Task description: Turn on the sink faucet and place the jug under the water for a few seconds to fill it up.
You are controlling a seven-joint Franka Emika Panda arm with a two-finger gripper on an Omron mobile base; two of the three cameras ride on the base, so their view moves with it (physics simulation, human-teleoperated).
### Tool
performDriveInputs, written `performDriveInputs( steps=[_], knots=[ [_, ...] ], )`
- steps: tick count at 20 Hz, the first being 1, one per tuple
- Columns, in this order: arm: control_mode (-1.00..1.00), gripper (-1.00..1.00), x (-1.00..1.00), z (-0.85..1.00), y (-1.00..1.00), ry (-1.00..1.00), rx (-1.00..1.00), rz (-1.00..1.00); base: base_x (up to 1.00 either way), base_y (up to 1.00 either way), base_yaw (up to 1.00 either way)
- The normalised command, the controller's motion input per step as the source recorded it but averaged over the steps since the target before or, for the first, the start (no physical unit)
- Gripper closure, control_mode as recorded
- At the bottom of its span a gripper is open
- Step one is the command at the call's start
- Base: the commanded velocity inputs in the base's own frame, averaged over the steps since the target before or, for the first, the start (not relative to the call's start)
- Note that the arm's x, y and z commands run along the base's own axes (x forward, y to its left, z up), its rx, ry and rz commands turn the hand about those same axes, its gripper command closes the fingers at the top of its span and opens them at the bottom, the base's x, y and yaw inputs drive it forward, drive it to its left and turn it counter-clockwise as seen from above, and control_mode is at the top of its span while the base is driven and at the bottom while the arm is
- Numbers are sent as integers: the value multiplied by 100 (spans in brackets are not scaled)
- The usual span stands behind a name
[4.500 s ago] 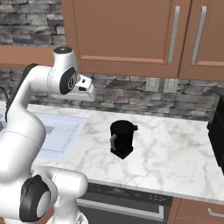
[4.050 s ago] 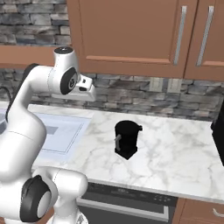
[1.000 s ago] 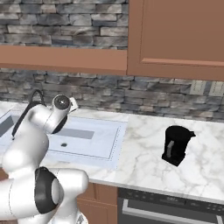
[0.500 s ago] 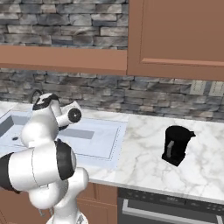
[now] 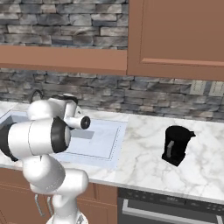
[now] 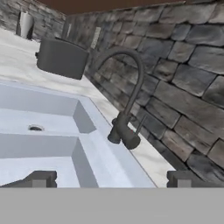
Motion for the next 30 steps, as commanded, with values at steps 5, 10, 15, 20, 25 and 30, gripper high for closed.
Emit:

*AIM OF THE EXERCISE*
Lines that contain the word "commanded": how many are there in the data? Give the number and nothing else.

*ANSWER SPACE*
2